Do you mean that I know nothing about Linux (which is true), or that you don’t?
It is nice that the RPi4 moved to USB-C (and fixed the ports on their most recent board revision so that you don’t have to use an official RPi AC adapter). I don’t worry too much about microUSB for devices that stay plugged in, but at this point every manufacturer needs to move toward the USB-C future.
Thanks for the info on eMMC (I was confusing it with the MMC tech that preceded SD). I mostly think of it in relation to cheap Windows and Chrome OS laptops.
I am not judging you. Generally speaking. Apologise if it was understood that that way.
They fixed a nasty bug for a few % of users, but powering scheme remains broken for most and fragile for all. Sadly things like powering, quickly hits the limits of fixing it with a software.
You only have a dump USB-C connector. For USB-c powering on Rpi you need to wait few years, but until then most of anyway thinks they have it … Powering PD USB-C way is very rare in single board computers. Professional devices anyway have 12V connector and doesn’t need this so urgent, but they are more expensive and can have that … while in the cheap price range it was so far seen only on Radxa RockPi 4.
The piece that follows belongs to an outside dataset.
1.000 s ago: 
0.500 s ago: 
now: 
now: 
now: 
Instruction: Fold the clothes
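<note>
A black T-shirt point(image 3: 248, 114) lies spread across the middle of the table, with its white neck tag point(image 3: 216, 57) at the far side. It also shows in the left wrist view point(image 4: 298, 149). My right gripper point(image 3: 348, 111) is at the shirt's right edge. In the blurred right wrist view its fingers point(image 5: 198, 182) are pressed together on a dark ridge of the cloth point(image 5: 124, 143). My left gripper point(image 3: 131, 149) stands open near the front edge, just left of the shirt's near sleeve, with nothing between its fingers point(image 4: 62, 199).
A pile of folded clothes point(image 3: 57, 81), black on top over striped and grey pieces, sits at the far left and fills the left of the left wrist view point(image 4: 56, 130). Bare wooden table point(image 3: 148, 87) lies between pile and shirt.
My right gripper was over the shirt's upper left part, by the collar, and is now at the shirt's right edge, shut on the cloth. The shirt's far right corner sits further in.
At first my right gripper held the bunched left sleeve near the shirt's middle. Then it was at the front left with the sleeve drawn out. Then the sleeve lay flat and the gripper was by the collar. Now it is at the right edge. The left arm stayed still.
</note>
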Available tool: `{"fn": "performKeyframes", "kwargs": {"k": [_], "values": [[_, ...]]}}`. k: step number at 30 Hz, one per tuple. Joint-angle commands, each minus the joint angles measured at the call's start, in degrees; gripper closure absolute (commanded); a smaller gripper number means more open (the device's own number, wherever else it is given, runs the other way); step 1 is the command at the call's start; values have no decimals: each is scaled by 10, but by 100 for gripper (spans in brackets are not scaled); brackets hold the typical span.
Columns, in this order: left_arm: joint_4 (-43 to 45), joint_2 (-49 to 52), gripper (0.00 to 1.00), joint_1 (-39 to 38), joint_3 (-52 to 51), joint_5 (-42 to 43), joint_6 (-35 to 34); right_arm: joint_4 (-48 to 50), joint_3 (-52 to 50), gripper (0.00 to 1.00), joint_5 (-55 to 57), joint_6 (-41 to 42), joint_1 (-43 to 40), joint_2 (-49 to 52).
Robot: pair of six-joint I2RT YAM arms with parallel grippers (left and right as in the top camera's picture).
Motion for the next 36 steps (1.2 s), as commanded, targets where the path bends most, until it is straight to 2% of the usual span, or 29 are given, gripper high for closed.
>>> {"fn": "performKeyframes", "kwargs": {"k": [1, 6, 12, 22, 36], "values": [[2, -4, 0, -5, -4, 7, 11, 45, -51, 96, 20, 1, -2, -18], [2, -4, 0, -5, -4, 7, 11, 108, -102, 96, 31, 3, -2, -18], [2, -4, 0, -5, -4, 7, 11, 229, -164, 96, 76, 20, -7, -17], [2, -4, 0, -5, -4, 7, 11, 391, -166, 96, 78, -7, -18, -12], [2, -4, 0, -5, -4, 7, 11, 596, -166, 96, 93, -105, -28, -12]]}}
Yes 1 gb is not enough, 2gb is the bare minimum so I recommend more than 2 for people that want influx, grafana and cheap IP cameras etc…
I don’t believe in overkill, only a lack of imagination on what to use the extra abilities for and lack of planning for the future.
For the lowest issues I would recommend x86 based systems not ARM and running Ubuntu where if you ever need help there will be plenty of posts and guides to solve for any Linux issue you will come across. Cost of hardware and ongoing power costs are why I don’t do this currently but if you run multiple things on a big server in docker containers the costs can make this option win.
I prefer to use low powered ARM devices so if something fails it only takes down a minimum of devices in my home. Media server, DVR server, NAS, firewall, all are separate hardware so I don’t loose everything in one hit. I also prefer to keep a spare hardware sitting on the shelf to swap out at any time. Often a hardware backup is missing to quickly solve a faulty piece of hardware. So to use the backup hardware devices I like to run Kodi on them on TVs around the house so having good kodi support is important and the PI4 has issues in many of the kodi projects.
Have a look at the Odroid C4 they have comparisons to the PI4 on their site if ARM is what you prefer. Kodi devs are already recommending it as being an excellent choice.